Il manifesto dello spettacolo ci è parso molto bello nella sua essenzialità: bianco, quattro righe sovrapposte a grandi caratteri stampatello, nero per “cervantes”, “branciaroli” e “incamminati”, rosso per “don chisciotte”. Invero il progetto di Franco Branciaroli è così particolare che Cervantes è solo l'escamotage per la serata, il pretesto con cui l'attore, prendendo come presupposto in fatto che l'Hidalgo imiti i cavalieri, imita i “cavalieri” della scena italiana, identificati con Vittorio Gassman e Carmelo Bene. I due sono resi in scena entrambi da Branciaroli, il quale, con grande prova di attore, ne rende la postura, l'accento, il modo di parlare: enfatico, profondo, echeggiante, con le doppie personalizzate Vittorio Gassman; aspro e nasale, quasi in falsetto Carmelo Bene.
La scena di Margherita Palli presenta una torre sghemba dove si apre una porta che si immagina porta dell'aldilà; ai lati due tavoli pieni di bottiglie, gin per Bene e whiskey per Gassman; una sola poltrona di pelle rossa, anzi, più che una poltrona, una sedia coi braccioli. Un velo sulla linea di proscenio, che separa “aldiqua” e “aldilà”, una linea oltre la quale non c'è impresa che non possa essere tentata. Branciaroli fa dapprima una premessa sul romanzo, “libro di avanguardia” che contiene situazioni non concatenate ma presentate per accumulazione, per cui è facile prendere degli estratti a caso che non modificano un plot che non c'è.
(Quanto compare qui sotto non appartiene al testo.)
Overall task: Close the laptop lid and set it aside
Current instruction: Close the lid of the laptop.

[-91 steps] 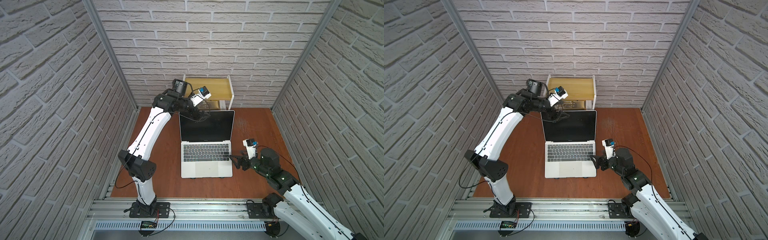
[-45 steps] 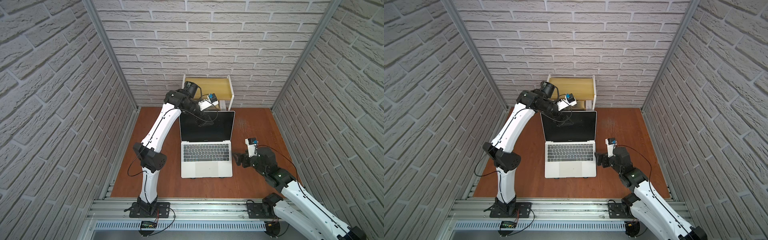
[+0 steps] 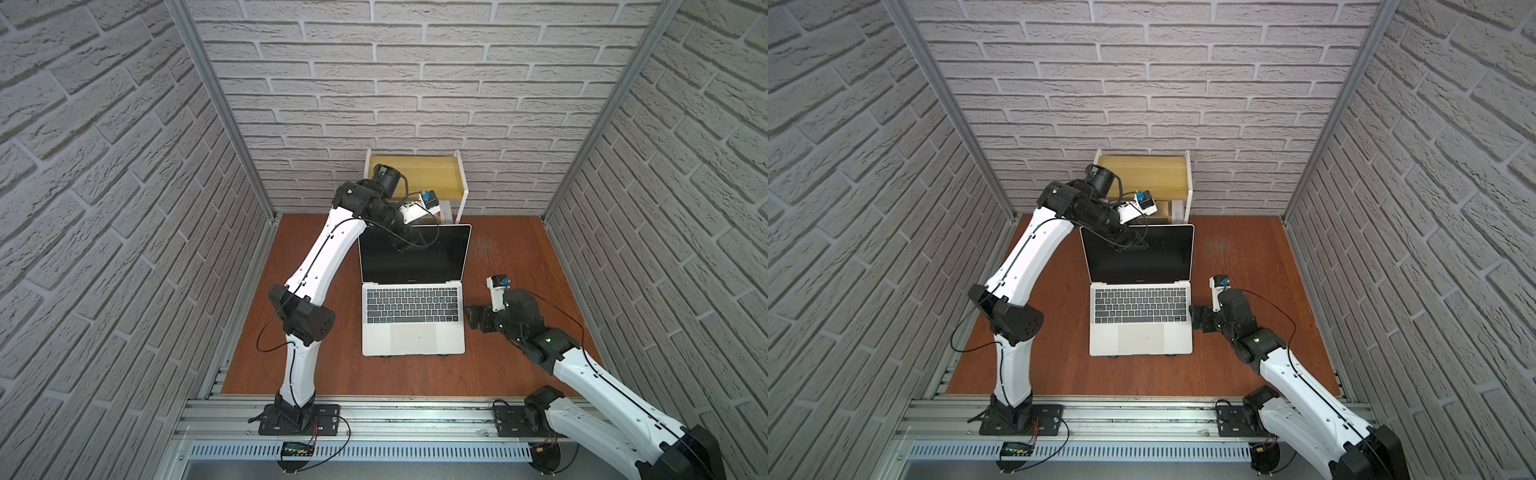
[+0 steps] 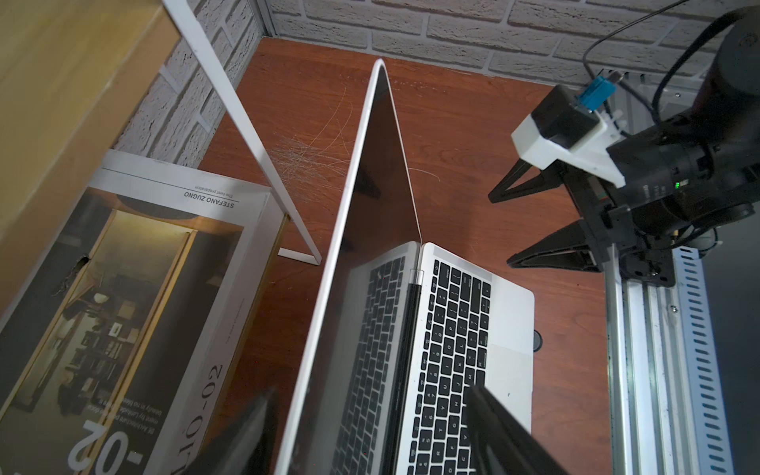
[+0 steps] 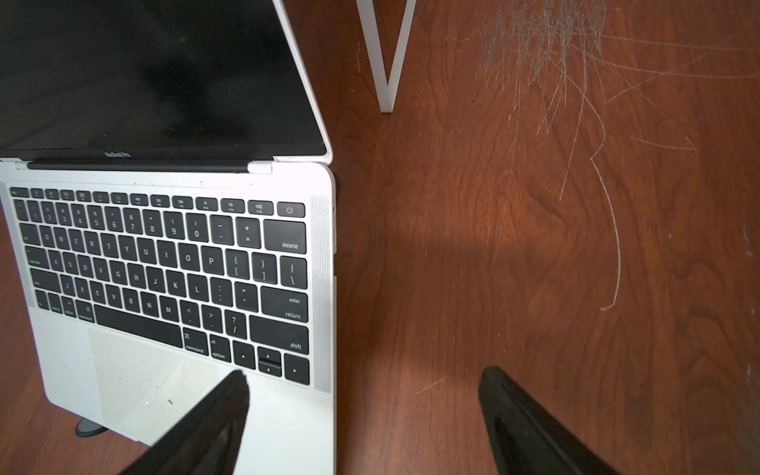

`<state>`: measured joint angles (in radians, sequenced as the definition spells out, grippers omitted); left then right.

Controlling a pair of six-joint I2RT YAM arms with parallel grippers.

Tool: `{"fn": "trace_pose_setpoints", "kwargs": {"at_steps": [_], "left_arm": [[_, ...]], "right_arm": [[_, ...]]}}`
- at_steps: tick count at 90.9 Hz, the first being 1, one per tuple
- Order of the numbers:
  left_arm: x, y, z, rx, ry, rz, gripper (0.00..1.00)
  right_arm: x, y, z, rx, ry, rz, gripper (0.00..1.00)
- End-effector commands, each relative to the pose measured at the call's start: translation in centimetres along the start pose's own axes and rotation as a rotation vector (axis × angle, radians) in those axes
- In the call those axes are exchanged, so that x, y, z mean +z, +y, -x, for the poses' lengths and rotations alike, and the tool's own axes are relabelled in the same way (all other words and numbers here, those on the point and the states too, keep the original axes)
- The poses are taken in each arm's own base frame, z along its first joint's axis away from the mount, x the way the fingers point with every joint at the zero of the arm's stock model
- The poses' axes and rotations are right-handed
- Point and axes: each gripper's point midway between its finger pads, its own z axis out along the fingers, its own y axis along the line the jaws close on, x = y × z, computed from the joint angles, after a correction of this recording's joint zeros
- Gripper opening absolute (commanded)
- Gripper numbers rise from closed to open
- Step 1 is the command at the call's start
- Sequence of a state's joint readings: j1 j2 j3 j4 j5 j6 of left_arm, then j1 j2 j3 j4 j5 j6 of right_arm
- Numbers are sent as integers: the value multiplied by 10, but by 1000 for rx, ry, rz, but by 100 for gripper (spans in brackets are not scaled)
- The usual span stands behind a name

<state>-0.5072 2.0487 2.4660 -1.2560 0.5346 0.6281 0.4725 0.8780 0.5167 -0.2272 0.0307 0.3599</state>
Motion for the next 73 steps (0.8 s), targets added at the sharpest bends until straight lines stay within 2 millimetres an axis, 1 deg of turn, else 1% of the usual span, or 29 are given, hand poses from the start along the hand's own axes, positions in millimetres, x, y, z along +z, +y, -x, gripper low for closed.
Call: {"fn": "trace_pose_setpoints", "kwargs": {"at_steps": [1,9,18,36,51,73], "left_arm": [[5,-20,-3,1,37,-42,70],[6,-26,-1,20,43,-37,68],[9,-35,-4,34,58,-37,68],[11,-49,-13,51,61,-30,67],[12,-56,-16,61,49,-20,67],[22,-68,-20,76,73,-33,66]], "right_arm": [[-3,2,14,31,-37,-6,90],[-4,-2,14,36,-36,-28,90],[-5,-6,13,37,-37,-48,90],[-3,-9,9,39,-33,-58,89],[1,-10,6,48,-23,-63,89],[7,-11,1,72,-3,-69,89]]}}
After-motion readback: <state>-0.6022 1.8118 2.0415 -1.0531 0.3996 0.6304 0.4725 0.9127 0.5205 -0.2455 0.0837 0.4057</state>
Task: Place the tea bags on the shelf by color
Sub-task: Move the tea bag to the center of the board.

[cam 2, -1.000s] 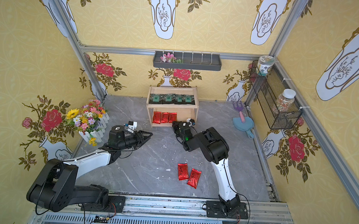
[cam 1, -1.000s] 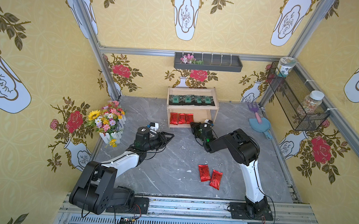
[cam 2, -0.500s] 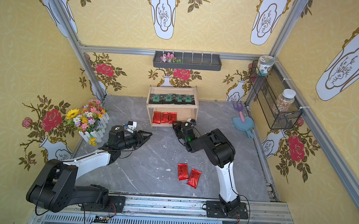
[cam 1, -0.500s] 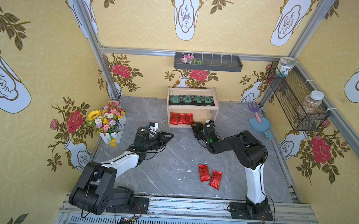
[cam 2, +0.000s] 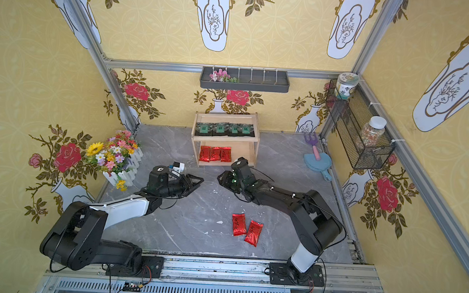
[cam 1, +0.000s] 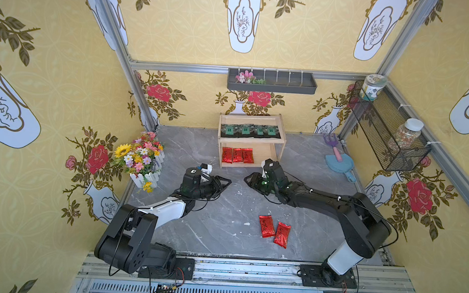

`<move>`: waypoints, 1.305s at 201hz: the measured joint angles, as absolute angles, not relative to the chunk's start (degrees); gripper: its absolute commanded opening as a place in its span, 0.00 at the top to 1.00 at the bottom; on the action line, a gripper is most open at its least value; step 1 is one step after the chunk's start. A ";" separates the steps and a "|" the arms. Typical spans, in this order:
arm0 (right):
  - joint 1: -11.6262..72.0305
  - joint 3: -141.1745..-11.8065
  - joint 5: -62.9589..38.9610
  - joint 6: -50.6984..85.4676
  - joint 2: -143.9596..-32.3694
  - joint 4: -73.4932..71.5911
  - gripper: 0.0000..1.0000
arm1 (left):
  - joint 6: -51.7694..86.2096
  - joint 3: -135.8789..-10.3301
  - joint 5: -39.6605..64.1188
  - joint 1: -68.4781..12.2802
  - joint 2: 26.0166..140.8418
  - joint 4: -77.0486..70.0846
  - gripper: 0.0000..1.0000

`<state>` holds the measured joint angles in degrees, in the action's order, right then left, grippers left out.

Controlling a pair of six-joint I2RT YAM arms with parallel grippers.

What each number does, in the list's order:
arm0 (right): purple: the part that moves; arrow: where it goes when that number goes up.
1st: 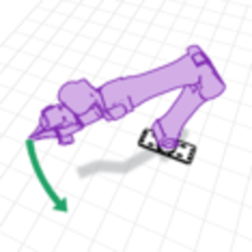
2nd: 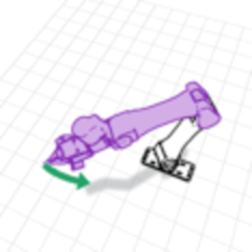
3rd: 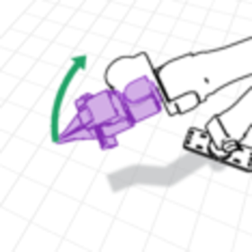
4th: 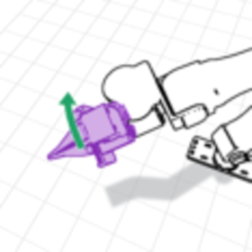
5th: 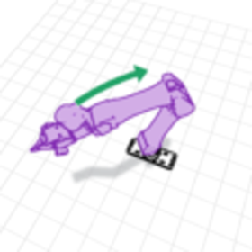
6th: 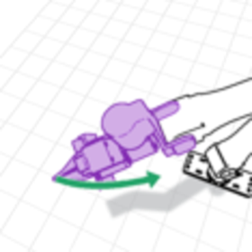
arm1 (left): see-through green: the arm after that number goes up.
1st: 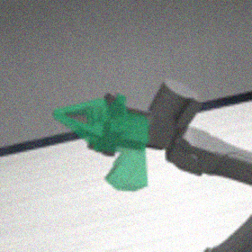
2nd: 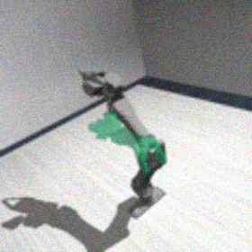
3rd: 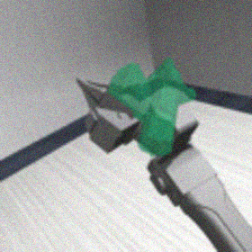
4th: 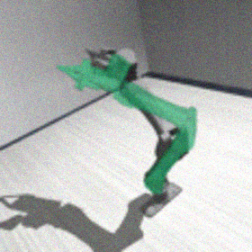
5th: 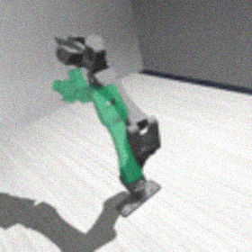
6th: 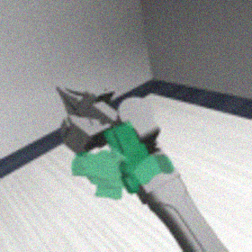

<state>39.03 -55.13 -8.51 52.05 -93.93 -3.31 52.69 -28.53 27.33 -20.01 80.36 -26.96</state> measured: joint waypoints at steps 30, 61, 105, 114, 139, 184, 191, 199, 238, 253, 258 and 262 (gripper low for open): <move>43.16 -58.78 -2.90 45.01 -89.34 14.87 0.42 | 52.51 -29.15 27.00 -21.32 81.54 -26.85 0.50; 46.65 -59.53 1.43 41.85 -86.83 27.66 0.30 | 51.64 -30.41 26.15 -22.35 81.78 -25.04 0.50; 50.61 -58.22 3.29 42.02 -85.19 36.38 0.12 | 49.50 -31.44 23.64 -24.62 82.28 -22.13 0.49; 51.42 -57.76 3.20 42.24 -84.86 37.30 0.10 | 49.34 -31.48 23.09 -24.80 82.48 -21.58 0.49; 52.31 -56.25 3.11 43.51 -84.60 37.98 0.08 | 49.08 -31.66 22.33 -25.04 82.87 -20.67 0.46; 52.40 -53.39 2.26 45.60 -85.97 37.15 0.09 | 48.47 -32.25 22.31 -25.15 83.66 -20.25 0.42; 52.42 -53.01 2.13 46.19 -86.11 36.93 0.09 | 48.42 -32.25 22.31 -25.15 83.72 -20.12 0.42; 52.47 -52.58 2.07 46.30 -86.37 36.58 0.09 | 48.36 -32.25 22.33 -25.15 83.77 -20.12 0.41; 52.51 -51.24 1.43 47.72 -88.44 35.20 0.10 | 48.21 -32.82 22.28 -25.15 84.53 -19.88 0.38; 52.51 -51.00 1.41 47.75 -89.23 34.48 0.12 | 48.21 -32.91 22.31 -25.15 84.90 -19.70 0.38; 52.51 -50.96 1.39 47.75 -89.56 34.22 0.12 | 48.21 -32.95 22.31 -25.15 85.03 -19.68 0.38; 52.51 -50.94 1.39 47.75 -89.82 34.06 0.13 | 48.21 -32.97 22.31 -25.15 85.10 -19.64 0.38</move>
<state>52.51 -50.94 1.39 47.75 -89.82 34.06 48.21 -32.97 22.31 -25.15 85.10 -19.64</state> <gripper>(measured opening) 0.893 0.616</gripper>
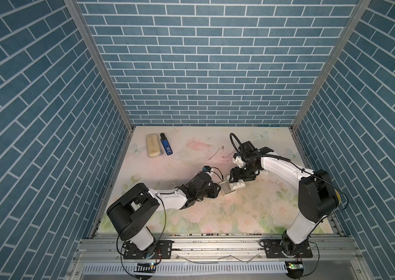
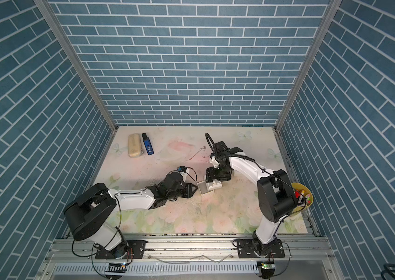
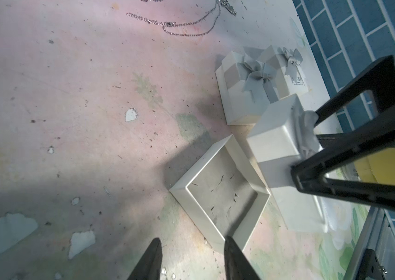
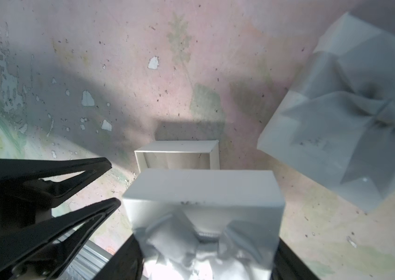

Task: Take the necklace out of the lift-off lid jewelry box
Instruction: Pick up the lid from the center of the board.

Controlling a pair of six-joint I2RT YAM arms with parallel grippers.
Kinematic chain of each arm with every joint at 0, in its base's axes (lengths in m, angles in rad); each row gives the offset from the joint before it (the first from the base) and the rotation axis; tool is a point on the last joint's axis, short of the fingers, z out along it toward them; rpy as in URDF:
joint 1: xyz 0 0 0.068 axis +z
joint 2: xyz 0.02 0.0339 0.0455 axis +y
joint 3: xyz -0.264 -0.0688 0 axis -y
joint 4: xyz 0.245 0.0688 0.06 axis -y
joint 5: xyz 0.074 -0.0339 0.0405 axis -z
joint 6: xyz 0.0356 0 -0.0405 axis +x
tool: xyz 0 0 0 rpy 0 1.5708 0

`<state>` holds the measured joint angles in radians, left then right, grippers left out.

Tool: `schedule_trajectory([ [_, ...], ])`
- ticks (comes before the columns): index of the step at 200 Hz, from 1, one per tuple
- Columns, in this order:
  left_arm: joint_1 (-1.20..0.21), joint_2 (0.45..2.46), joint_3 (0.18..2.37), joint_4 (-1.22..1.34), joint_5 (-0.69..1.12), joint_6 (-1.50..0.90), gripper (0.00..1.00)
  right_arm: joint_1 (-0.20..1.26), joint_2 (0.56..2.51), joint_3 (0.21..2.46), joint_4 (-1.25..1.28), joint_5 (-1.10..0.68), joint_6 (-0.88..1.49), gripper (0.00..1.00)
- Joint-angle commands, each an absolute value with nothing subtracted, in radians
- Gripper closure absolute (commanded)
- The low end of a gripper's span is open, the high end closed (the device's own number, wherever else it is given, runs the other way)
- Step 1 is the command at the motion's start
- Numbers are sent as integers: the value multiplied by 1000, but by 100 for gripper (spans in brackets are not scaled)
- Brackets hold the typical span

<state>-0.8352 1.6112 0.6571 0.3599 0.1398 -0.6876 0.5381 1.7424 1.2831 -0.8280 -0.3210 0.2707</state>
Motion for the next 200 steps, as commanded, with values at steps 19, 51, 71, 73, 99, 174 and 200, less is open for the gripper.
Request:
schedule_trajectory([
  [19, -830, 1656, 657, 410, 163, -707, 58, 545, 1784, 1322, -871, -386, 199, 35],
  [51, -830, 1675, 661, 420, 175, -711, 59, 545, 1811, 1318, -870, -405, 176, 35],
  [71, -830, 1679, 663, 420, 175, -710, 59, 545, 1819, 1313, -864, -413, 174, 35],
  [73, -830, 1680, 663, 420, 175, -711, 59, 545, 1820, 1313, -864, -413, 174, 35],
  [99, -830, 1688, 665, 422, 178, -710, 59, 545, 1829, 1316, -859, -423, 174, 35],
  [174, -828, 1713, 673, 436, 184, -714, 60, 547, 1841, 1319, -853, -443, 173, 36],
  [200, -828, 1719, 674, 440, 186, -714, 60, 553, 1845, 1322, -852, -446, 174, 36],
])
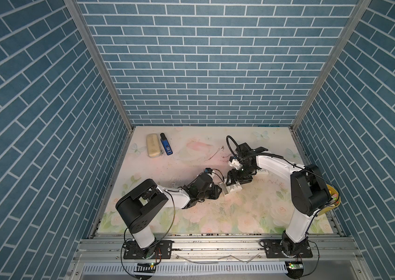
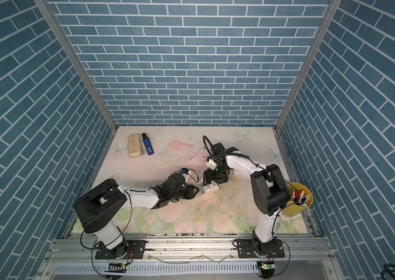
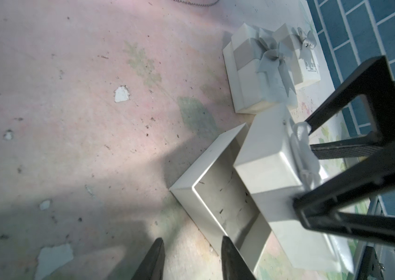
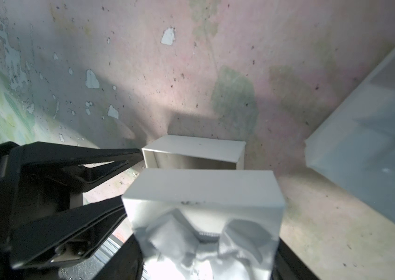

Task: Take the necklace out of the lift-off lid jewelry box
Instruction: Close the lid on the jewelry box.

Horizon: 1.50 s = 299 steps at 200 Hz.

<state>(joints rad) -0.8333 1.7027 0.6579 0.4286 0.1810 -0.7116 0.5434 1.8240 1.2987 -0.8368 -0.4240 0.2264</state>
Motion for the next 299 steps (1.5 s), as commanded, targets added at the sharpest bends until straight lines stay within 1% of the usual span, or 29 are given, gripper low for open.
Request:
schedule_trajectory([
  [1, -828, 1719, 674, 440, 186, -714, 60, 554, 1846, 1323, -853, -446, 174, 36],
  [128, -822, 1766, 684, 486, 190, -714, 62, 595, 1879, 1345, -891, -447, 134, 36],
  [215, -795, 1763, 671, 491, 198, -706, 62, 591, 1865, 1379, -940, -422, 117, 36],
  [263, -782, 1743, 659, 486, 195, -699, 62, 560, 1814, 1408, -963, -394, 177, 36],
  [299, -781, 1737, 659, 486, 194, -697, 62, 547, 1801, 1413, -974, -318, 234, 36],
])
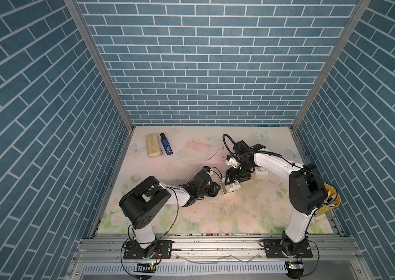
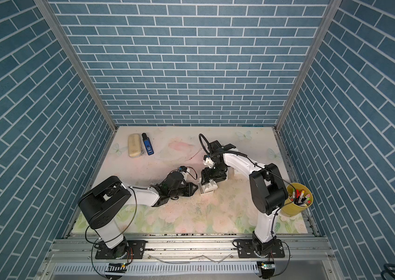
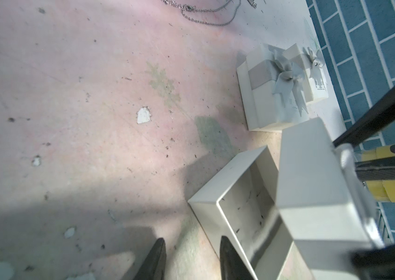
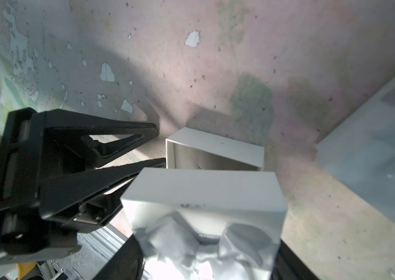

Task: Take the necklace out of the lift-off lid jewelry box
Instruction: Close the lid on the jewelry box.

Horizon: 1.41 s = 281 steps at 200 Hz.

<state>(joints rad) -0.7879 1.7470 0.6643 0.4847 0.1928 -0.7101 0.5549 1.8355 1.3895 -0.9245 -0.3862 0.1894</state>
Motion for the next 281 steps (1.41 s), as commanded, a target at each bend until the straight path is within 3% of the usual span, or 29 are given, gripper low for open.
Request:
schedule_trajectory([
  [1, -781, 1737, 659, 486, 195, -698, 62, 547, 1801, 1412, -973, -315, 236, 36],
  [281, -784, 1774, 647, 564, 233, -744, 62, 572, 1899, 1351, -879, -432, 313, 35],
])
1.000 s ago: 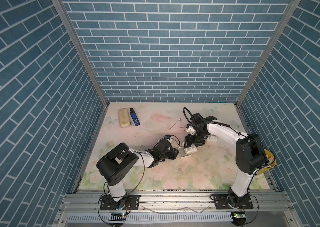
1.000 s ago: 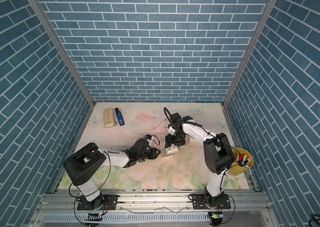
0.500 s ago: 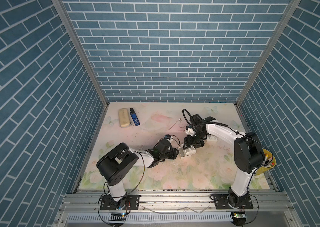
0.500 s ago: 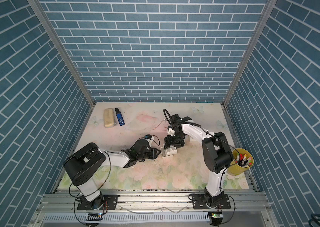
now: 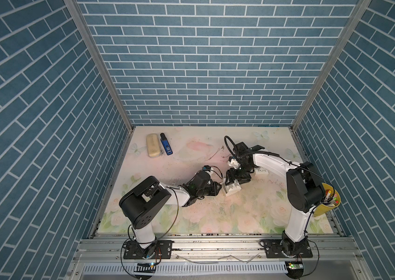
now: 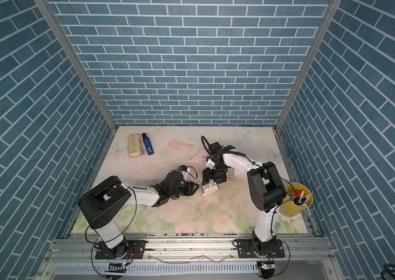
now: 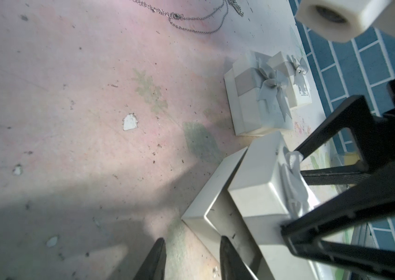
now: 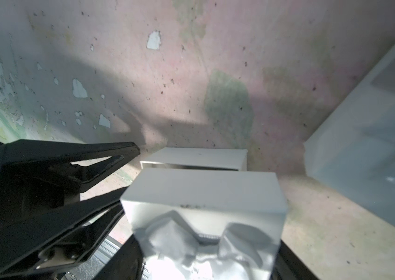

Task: Take the necklace out of the lift-off lid jewelry box
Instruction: Close the lid on the jewelry box.

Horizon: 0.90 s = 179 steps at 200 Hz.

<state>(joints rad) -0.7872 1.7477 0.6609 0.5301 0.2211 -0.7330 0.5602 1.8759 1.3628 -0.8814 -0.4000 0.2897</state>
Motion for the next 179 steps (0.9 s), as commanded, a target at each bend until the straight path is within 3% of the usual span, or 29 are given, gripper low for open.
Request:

In fondo si tratta di un viaggio quello che Brancia propone agli spettatori. La sua narrazione è piana e presenta i personaggi e le loro interazioni. Fra veli e sipari, fra bicchieri e sigarette, il racconto tocca episodi di Don Chisciotte, disquisizioni sul romanzo e col romanzo (Gassman è l'Hidalgo e Bene Sancho). Ma non solo. È molto l'altro, soprattutto quel modo diverso di fare e intendere teatro che Gassman e Bene rappresentano. Ecco allora il confronto tra i due nel recitare il V canto dell'Inferno dantesco, con il sommo poeta chiamato a giudice (che sceglierà una terza versione, quella di Albertazzi, con sommo sprezzo di Gassman che dichiarerà di avergli sempre preferito Petrarca). Quindi le conversazioni sul ruolo dell'intellettuale (colui che interpreta il mondo ma non ha i mezzi per cambiarlo), i pubblici amministratori (i ragli dell'asino), il libro-specchio (il libro nel libro, come il gioco barocco del teatro nel teatro), il ruolo della satira (la beffa che rende ambiguo tutto quello che tocca). Per arrivare al Faust di Marlowe e a quella edizione teatrale con il giovane Branciaroli tra i protagonisti. E concludere che i due attori, come Don Chisciotte e Sancho, non sono due estremi ma due metà dello stesso essere visto dai due lati.
Alcuni momenti di questo incontro “virtuale” tra i due grandi del teatro italiano mi hanno ricordato “Le interviste impossibili” oppure i processi del Festival di Spoleto. Un'operazione che solo Branciaroli poteva pensare ed osare intraprendere.
Le luci sempre mutevoli di Gigi Saccomandi creano ogni alternativa possibile alla scena fissa di Margherita Palli, mentre le musiche curate da Daniele D'Angelo (in parte originali) ottimamente costruiscono le varie atmosfere. Franco Branciaroli, manco a dirlo, è bravissimo (vestito con l'elegante smoking di Caterina Lucchiari) nell'imitare, nel declamare, nel muoversi al ritmo dei Gipsy King. Nel percorrere quella linea ideale che collega sé stesso e i due attori. Perchè, in fondo, Branciaroli è di sé stesso che ci racconta in questo viaggio.